▶ **Task instructions**
Word for word, please copy the line containing "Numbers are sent" and all lines after it in the entries below, and only those, leaving every picture out.

▶ **Dataset records**
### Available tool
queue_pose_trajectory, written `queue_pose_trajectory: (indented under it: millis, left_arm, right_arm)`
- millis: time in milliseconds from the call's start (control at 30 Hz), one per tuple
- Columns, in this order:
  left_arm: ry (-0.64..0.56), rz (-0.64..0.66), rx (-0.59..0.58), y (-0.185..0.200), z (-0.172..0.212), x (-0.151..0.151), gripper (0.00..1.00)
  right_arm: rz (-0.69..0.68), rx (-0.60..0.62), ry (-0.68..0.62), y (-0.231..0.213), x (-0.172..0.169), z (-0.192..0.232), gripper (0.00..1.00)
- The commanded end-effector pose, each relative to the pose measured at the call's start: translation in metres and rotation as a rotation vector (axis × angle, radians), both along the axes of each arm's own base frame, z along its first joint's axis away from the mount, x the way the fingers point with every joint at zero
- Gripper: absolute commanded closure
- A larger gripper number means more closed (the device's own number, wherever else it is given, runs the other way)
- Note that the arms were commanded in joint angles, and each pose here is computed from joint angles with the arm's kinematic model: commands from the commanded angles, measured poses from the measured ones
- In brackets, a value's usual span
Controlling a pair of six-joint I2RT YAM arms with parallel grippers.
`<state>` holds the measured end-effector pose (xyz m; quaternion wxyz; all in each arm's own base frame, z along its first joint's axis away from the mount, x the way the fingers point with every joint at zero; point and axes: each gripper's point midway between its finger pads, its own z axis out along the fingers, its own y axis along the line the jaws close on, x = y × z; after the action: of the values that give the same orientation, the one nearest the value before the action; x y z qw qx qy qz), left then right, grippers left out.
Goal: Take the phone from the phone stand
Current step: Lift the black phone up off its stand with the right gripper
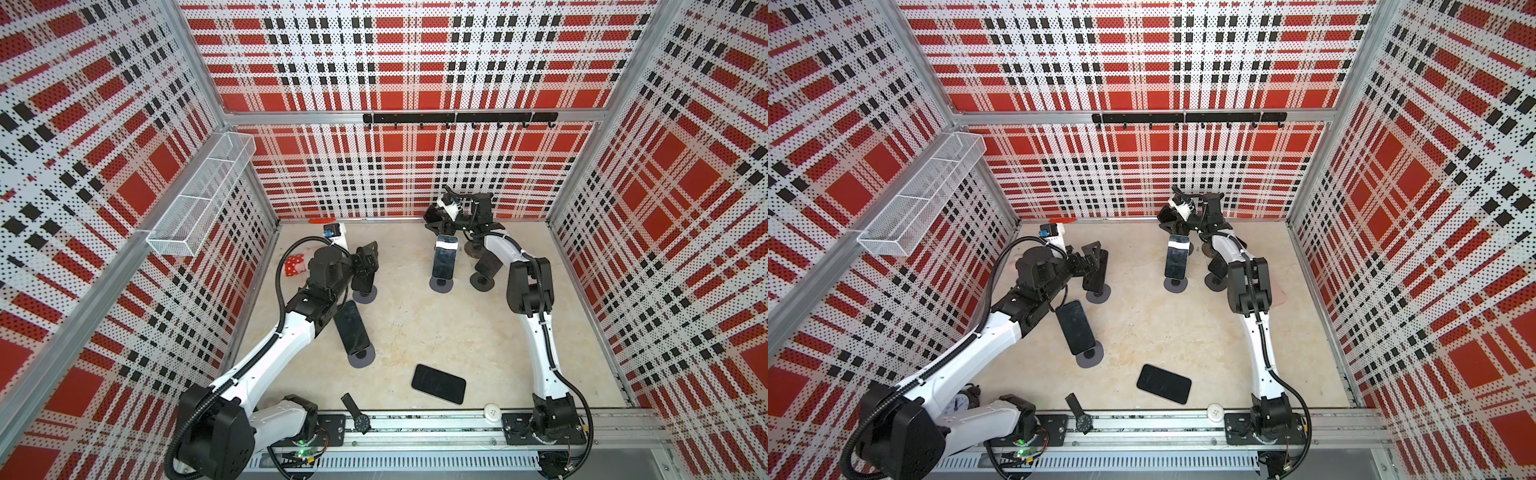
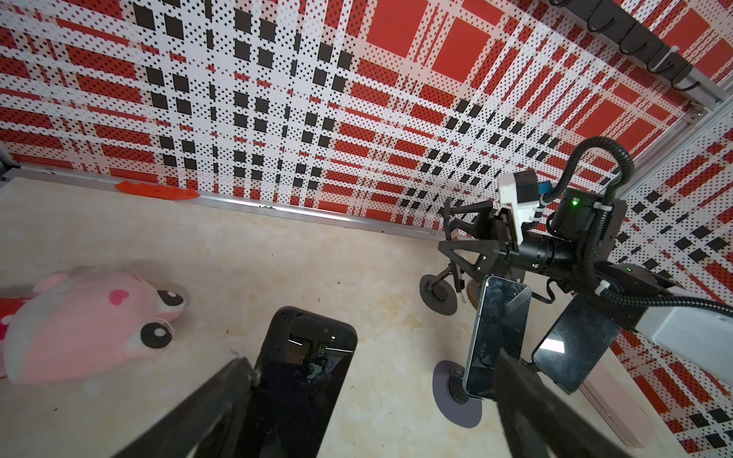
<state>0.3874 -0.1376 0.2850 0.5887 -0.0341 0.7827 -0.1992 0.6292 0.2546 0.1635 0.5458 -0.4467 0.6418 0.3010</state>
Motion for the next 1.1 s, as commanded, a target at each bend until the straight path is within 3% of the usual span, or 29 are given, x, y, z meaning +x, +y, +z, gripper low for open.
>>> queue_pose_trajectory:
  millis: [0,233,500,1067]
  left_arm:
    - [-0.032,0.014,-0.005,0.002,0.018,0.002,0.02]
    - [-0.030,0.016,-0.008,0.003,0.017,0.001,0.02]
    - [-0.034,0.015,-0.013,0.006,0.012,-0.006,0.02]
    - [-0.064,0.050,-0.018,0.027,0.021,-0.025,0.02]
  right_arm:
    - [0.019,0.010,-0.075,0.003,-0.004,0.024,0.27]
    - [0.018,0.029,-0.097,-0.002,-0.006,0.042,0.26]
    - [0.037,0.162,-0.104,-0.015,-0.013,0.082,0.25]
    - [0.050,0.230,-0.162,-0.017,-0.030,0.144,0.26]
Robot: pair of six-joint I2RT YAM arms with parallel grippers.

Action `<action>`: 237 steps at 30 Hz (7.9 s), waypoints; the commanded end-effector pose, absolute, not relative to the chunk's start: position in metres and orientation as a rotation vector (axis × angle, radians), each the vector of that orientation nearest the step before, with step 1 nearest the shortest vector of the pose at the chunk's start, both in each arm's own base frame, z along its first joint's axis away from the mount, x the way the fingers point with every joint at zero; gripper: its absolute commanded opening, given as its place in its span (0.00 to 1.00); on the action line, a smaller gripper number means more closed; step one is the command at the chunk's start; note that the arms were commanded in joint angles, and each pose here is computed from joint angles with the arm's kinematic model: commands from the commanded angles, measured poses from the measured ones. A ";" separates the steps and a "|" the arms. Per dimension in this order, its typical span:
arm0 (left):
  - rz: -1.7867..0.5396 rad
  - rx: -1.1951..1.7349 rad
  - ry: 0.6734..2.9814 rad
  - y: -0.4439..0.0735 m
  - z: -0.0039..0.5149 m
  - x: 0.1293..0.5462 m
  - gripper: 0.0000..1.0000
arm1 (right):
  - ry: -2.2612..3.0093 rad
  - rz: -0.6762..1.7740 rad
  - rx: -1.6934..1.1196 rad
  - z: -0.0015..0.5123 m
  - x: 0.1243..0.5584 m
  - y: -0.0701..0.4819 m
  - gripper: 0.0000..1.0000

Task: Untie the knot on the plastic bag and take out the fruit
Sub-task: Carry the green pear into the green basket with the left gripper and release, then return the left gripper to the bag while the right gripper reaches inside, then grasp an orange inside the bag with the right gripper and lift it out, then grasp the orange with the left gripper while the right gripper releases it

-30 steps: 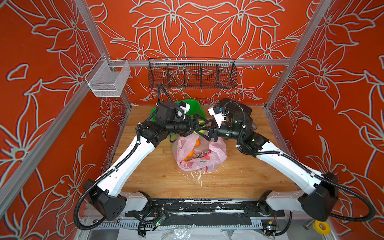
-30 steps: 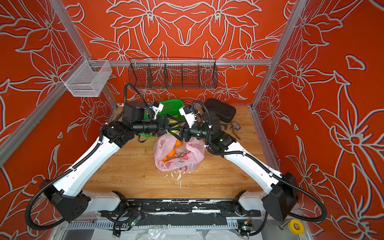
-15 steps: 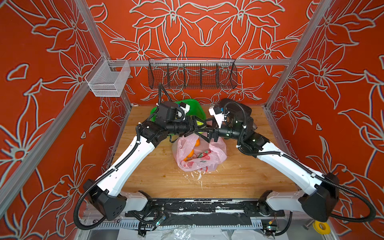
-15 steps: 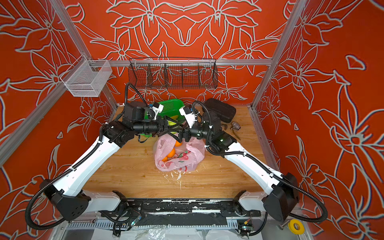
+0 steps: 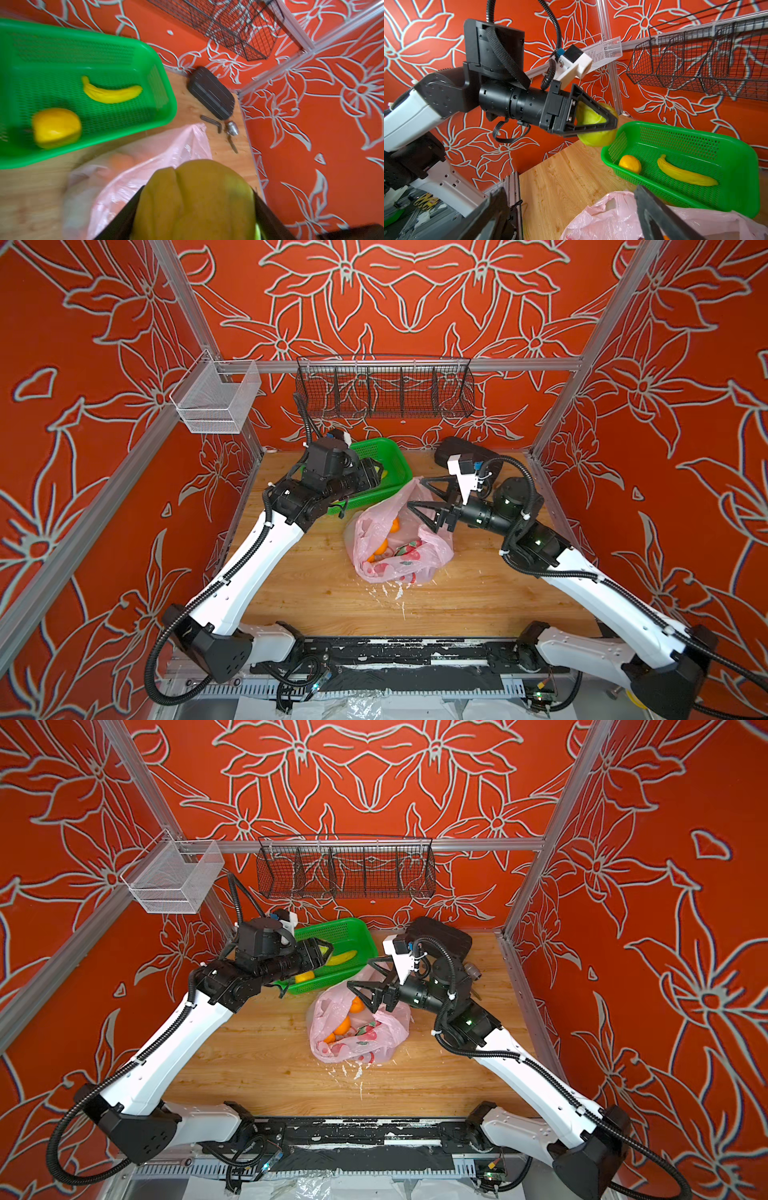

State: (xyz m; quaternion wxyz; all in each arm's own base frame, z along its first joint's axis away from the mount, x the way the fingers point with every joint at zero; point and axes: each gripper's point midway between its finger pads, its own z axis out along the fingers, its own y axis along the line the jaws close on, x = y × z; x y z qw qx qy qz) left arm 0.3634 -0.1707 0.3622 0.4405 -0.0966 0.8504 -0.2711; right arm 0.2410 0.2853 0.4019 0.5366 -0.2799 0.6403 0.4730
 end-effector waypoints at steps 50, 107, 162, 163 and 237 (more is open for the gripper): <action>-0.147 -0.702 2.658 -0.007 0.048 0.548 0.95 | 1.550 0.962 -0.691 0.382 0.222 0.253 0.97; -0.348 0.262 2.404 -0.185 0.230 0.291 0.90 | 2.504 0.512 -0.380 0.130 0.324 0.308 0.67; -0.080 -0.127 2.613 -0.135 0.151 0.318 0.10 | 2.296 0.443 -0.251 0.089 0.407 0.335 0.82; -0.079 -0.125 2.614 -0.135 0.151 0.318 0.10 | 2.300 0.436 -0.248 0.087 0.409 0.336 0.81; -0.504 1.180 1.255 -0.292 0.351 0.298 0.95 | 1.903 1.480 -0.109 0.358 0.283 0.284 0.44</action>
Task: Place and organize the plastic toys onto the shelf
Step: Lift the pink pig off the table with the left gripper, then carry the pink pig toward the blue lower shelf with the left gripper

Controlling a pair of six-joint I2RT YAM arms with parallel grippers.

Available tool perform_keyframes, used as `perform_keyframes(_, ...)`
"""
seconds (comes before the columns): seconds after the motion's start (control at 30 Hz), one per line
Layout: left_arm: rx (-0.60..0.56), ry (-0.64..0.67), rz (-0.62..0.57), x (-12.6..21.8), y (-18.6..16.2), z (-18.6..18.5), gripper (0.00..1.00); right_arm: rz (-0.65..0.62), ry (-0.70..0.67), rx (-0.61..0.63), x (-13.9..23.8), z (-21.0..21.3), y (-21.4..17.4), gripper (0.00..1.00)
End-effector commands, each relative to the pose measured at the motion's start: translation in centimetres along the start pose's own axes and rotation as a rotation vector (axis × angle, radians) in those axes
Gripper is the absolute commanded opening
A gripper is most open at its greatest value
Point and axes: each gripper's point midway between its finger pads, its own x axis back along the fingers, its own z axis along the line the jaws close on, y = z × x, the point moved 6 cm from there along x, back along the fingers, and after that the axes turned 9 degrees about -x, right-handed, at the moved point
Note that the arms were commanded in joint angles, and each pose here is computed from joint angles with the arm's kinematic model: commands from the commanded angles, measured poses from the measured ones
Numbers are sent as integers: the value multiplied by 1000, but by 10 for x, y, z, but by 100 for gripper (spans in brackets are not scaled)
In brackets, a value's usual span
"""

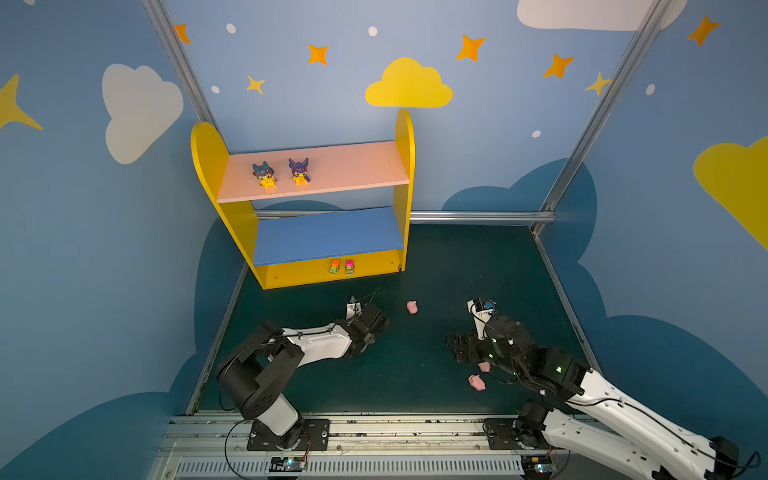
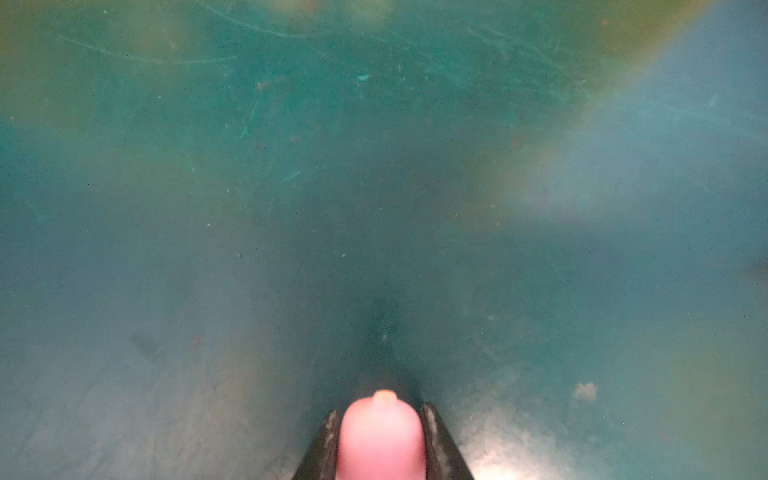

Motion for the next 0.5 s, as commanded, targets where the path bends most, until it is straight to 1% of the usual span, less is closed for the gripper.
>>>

▶ **Reply**
Numbers are sent as integers: the value multiplied by 1000, but by 10 for x, y, z, but by 100 for gripper (spans in brackets are not scaled)
In brackets, a value's usual span
"""


Motion for the next 0.5 s, as commanded, targets where the path bends most, until it is straight to 1% of the usual span, less is closed for the gripper.
>>>

Nothing remains to be written for this exercise.